### What is needed
Somewhere below are a line with "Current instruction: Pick" and a later line with "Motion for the". Output exactly those lines and all lines between them.

——————

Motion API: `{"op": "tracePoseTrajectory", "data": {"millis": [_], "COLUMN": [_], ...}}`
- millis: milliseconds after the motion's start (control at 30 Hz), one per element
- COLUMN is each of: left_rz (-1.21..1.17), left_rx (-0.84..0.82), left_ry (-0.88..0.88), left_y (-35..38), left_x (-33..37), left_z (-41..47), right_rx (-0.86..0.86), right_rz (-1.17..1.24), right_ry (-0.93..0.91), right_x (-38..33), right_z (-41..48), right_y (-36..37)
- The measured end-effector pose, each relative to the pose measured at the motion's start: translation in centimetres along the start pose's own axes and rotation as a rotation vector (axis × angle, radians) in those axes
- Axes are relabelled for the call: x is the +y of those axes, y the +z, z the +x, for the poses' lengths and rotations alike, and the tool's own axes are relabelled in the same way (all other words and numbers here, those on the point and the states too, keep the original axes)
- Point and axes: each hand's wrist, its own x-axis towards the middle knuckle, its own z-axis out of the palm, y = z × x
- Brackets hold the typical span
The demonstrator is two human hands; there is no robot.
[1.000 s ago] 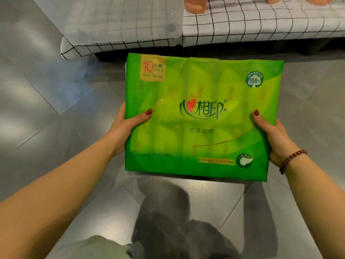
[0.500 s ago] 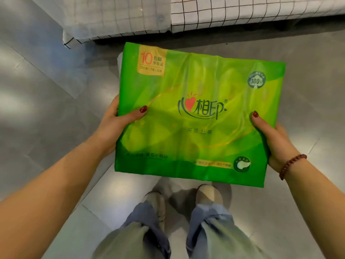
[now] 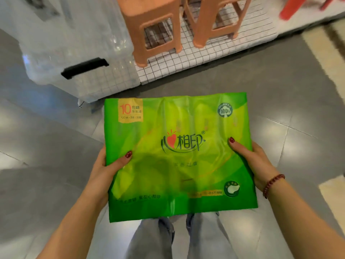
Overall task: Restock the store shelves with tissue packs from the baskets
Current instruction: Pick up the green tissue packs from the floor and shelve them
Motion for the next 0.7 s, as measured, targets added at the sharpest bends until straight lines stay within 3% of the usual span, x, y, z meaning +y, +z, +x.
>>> {"op": "tracePoseTrajectory", "data": {"millis": [300,700], "left_rz": [0.109,0.297], "left_rx": [-0.167,-0.463], "left_ry": [-0.016,0.025], "left_y": [5.7,24.2], "left_x": [7.8,11.8], "left_z": [-10.6,-13.2], "right_rx": [0.175,0.385], "right_rz": [0.2,0.479], "right_ry": [-0.037,-0.214], "right_x": [-2.5,-3.5], "right_z": [-16.8,-23.9], "right_y": [-4.5,-17.5]}}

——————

### Expected answer
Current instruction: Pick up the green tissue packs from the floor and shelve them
Motion for the next 0.7 s, as measured, targets added at the sharpest bends until straight lines stay within 3% of the usual span, x, y, z meaning +y, +z, +x.

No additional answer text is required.